_Task to complete_
Give the data again exactly as it is written.

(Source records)
□ □ □

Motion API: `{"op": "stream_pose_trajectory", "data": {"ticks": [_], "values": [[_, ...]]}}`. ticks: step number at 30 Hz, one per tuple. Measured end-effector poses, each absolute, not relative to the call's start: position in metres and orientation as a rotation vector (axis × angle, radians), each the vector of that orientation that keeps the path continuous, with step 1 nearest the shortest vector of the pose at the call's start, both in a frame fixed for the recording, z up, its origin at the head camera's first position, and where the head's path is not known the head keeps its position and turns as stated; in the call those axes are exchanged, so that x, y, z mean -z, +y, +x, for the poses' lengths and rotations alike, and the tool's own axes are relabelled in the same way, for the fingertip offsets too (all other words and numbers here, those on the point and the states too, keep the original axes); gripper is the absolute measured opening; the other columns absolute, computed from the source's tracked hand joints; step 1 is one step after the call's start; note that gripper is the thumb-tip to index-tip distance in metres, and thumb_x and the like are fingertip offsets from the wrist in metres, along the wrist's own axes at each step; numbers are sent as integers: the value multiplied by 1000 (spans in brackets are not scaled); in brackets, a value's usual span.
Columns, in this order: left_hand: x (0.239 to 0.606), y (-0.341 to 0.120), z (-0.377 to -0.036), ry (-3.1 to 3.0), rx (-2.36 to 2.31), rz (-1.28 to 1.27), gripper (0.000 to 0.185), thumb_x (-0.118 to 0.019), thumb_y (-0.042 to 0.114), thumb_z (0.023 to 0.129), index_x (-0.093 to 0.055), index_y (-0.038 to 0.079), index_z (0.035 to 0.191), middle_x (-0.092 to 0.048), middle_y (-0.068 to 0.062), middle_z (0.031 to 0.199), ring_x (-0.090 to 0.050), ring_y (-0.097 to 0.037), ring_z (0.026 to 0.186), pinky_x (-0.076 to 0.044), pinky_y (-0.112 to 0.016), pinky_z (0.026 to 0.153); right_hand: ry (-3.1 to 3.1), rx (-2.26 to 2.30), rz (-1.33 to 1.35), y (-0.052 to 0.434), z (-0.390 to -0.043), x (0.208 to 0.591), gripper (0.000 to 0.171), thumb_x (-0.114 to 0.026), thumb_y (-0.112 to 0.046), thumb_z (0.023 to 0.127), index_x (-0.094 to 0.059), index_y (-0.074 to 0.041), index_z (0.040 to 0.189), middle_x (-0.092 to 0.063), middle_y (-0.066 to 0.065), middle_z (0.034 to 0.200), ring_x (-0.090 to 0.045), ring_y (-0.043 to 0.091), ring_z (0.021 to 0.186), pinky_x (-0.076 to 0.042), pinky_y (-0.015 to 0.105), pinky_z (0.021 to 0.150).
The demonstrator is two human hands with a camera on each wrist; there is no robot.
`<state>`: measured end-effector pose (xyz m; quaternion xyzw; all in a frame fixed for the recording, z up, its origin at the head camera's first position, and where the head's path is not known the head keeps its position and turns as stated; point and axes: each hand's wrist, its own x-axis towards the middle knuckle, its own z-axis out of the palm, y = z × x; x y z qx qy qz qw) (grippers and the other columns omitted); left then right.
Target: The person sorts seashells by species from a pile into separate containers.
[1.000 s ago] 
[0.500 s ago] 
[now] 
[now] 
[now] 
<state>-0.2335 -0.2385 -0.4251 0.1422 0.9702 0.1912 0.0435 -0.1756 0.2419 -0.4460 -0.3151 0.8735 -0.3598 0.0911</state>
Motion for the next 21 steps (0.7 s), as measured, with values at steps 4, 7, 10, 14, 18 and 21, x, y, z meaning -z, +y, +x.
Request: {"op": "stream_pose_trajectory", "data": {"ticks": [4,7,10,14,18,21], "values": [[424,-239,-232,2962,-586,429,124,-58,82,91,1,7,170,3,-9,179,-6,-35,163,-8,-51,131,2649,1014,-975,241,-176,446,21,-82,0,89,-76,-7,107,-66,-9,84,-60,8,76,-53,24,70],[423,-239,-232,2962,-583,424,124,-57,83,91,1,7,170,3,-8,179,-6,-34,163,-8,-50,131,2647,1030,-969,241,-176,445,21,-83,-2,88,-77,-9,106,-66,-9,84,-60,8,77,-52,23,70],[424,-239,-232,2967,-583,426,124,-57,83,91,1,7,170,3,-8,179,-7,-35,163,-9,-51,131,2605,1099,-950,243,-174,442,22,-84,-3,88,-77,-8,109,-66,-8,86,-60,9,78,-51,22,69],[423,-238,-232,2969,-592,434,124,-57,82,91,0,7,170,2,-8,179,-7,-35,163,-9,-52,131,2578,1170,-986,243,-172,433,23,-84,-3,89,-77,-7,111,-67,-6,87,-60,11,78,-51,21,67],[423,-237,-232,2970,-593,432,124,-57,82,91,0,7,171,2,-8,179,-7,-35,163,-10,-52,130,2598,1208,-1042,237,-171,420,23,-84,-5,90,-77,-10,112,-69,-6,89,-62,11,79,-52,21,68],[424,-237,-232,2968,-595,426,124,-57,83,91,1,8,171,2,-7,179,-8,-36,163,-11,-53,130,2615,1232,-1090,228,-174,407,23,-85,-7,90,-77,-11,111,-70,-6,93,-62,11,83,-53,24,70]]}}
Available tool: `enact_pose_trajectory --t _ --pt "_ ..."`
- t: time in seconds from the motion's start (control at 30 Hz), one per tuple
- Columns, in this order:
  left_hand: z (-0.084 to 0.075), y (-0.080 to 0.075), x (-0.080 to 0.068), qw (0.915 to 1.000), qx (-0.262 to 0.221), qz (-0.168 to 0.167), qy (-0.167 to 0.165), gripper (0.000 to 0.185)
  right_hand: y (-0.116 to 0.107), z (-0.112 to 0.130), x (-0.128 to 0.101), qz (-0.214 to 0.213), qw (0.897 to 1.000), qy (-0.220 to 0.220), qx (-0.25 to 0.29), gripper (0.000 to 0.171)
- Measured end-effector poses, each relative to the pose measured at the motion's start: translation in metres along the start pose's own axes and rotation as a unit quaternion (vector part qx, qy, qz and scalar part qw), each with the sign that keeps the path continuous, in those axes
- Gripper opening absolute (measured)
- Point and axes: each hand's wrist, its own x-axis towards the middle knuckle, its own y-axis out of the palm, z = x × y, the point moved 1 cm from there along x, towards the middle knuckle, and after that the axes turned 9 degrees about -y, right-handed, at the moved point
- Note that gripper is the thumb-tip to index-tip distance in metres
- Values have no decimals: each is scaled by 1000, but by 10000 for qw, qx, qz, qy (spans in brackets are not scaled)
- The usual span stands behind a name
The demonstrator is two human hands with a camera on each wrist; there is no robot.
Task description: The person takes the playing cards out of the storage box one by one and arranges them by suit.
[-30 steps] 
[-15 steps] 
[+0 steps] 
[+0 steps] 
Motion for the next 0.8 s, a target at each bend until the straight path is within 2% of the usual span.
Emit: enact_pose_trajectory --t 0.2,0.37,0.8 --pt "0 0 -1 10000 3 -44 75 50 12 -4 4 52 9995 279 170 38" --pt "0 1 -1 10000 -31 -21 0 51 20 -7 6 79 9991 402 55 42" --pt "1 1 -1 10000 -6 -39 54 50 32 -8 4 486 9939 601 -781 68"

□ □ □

_Output_
Motion API: `{"op": "stream_pose_trajectory", "data": {"ticks": [_], "values": [[_, ...]]}}`. ticks: step number at 30 Hz, one per tuple. Measured end-effector poses, each absolute, not relative to the call's start: position in metres and orientation as a rotation vector (axis × angle, radians), each the vector of that orientation that keeps the path continuous, with step 1 nearest the shortest vector of the pose at the call's start, both in a frame fixed for the recording, z up, its origin at the head camera's first position, and where the head's path is not known the head keeps its position and turns as stated; in the call those axes are exchanged, so that x, y, z mean -z, +y, +x, for the poses' lengths and rotations alike, and the tool's own axes are relabelled in the same way, for the fingertip offsets too (all other words and numbers here, those on the point and the states too, keep the original axes); gripper is the absolute measured opening; the other columns absolute, computed from the source's tracked hand joints; step 1 is one step after the call's start; note that gripper is the thumb-tip to index-tip distance in metres, and thumb_x and the like are fingertip offsets from the wrist in metres, along the wrist's own axes at each step; numbers are sent as integers: the value multiplied by 1000 (spans in brackets are not scaled); in brackets, a value's usual span.
Columns, in this order: left_hand: x (0.239 to 0.606), y (-0.341 to 0.120), z (-0.377 to -0.036), ry (-3.1 to 3.0), rx (-2.36 to 2.31), rz (-1.28 to 1.27), gripper (0.000 to 0.185), thumb_x (-0.118 to 0.019), thumb_y (-0.042 to 0.114), thumb_z (0.023 to 0.129), index_x (-0.093 to 0.055), index_y (-0.038 to 0.079), index_z (0.035 to 0.191), middle_x (-0.092 to 0.048), middle_y (-0.068 to 0.062), middle_z (0.031 to 0.199), ring_x (-0.090 to 0.050), ring_y (-0.097 to 0.037), ring_z (0.026 to 0.186), pinky_x (-0.076 to 0.044), pinky_y (-0.112 to 0.016), pinky_z (0.026 to 0.153); right_hand: ry (-3.1 to 3.1), rx (-2.26 to 2.30), rz (-1.33 to 1.35), y (-0.052 to 0.434), z (-0.390 to -0.043), x (0.208 to 0.591), gripper (0.000 to 0.171), thumb_x (-0.114 to 0.026), thumb_y (-0.112 to 0.046), thumb_z (0.023 to 0.127), index_x (-0.094 to 0.059), index_y (-0.074 to 0.041), index_z (0.040 to 0.189), middle_x (-0.092 to 0.063), middle_y (-0.066 to 0.065), middle_z (0.034 to 0.200), ring_x (-0.090 to 0.045), ring_y (-0.043 to 0.091), ring_z (0.021 to 0.186), pinky_x (-0.076 to 0.042), pinky_y (-0.015 to 0.105), pinky_z (0.021 to 0.150).
The demonstrator is two human hands with a camera on each wrist; there is no robot.
`<state>`: measured end-effector pose (xyz m; quaternion xyzw; all in a frame fixed for the recording, z up, its origin at the head camera's first position, and where the head's path is not known the head keeps its position and turns as stated; point and axes: each hand's wrist, its own x-axis towards the middle knuckle, its own z-axis out of the palm, y = z × x; x y z qx qy qz qw) (grippers and the other columns omitted); left then right.
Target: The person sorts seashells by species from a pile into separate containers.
[1.000 s ago] 
[0.500 s ago] 
[now] 
[now] 
[now] 
<state>-0.2335 -0.2385 -0.4251 0.1422 0.9702 0.1912 0.0435 -0.1756 0.2419 -0.4460 -0.3151 0.8735 -0.3598 0.0911</state>
Motion for the next 21 steps (0.7 s), as measured, with values at steps 4, 7, 10, 14, 18 and 21, x, y, z meaning -z, +y, +x.
Request: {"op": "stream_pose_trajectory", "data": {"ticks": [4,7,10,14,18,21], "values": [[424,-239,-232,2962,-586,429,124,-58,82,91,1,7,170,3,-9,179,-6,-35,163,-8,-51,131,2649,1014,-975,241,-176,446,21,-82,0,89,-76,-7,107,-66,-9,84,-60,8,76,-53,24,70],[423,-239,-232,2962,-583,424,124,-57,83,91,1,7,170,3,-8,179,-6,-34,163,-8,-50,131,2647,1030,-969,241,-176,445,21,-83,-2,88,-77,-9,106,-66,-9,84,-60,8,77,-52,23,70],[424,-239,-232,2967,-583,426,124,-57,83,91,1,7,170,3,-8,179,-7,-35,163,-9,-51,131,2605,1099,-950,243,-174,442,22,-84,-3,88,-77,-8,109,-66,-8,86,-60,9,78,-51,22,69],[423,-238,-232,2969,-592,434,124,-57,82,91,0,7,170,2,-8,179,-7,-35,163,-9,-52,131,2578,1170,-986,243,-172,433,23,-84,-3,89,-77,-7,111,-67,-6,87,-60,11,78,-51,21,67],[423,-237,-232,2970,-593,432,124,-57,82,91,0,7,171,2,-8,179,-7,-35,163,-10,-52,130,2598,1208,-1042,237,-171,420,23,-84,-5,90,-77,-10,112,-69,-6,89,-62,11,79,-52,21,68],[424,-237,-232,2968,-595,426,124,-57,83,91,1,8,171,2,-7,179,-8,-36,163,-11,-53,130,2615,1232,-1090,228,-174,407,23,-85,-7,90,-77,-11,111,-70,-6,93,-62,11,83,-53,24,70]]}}
Available tool: `enact_pose_trajectory --t _ --pt "_ ..."`
- t: time in seconds from the motion's start (control at 30 Hz), one per tuple
- Columns, in this order:
  left_hand: z (-0.084 to 0.075), y (-0.080 to 0.075), x (-0.080 to 0.068), qw (0.915 to 1.000), qx (-0.262 to 0.221), qz (-0.168 to 0.167), qy (-0.167 to 0.165), gripper (0.000 to 0.185)
  right_hand: y (-0.116 to 0.107), z (-0.112 to 0.130), x (-0.128 to 0.101), qz (-0.214 to 0.213), qw (0.897 to 1.000), qy (-0.220 to 0.220), qx (-0.25 to 0.29), gripper (0.000 to 0.171)
- Measured end-effector poses, each relative to the pose measured at the motion's start: translation in metres along the start pose's own axes and rotation as a unit quaternion (vector part qx, qy, qz and scalar part qw), each with the sign that keeps the path continuous, in those axes
- Gripper opening absolute (measured)
- Point and axes: each hand's wrist, its own x-axis towards the middle knuckle, its own y-axis out of the palm, z = x × y, the point moved 1 cm from there along x, towards the middle knuckle, and after that the axes turned 9 degrees about -y, right-handed, at the moved point
- Note that gripper is the thumb-tip to index-tip distance in metres
- Values have no decimals: each is scaled by 1000, but by 10000 for qw, qx, qz, qy (spans in brackets are not scaled)
- The usual span stands behind a name
The demonstrator is two human hands with a camera on each wrist; there is no robot.
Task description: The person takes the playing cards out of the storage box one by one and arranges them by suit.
[-30 steps] 
[-15 steps] 
[+0 steps] 
[+0 steps] 
Motion for the next 0.8 s, a target at each bend until the straight path is within 2% of the usual span.
Emit: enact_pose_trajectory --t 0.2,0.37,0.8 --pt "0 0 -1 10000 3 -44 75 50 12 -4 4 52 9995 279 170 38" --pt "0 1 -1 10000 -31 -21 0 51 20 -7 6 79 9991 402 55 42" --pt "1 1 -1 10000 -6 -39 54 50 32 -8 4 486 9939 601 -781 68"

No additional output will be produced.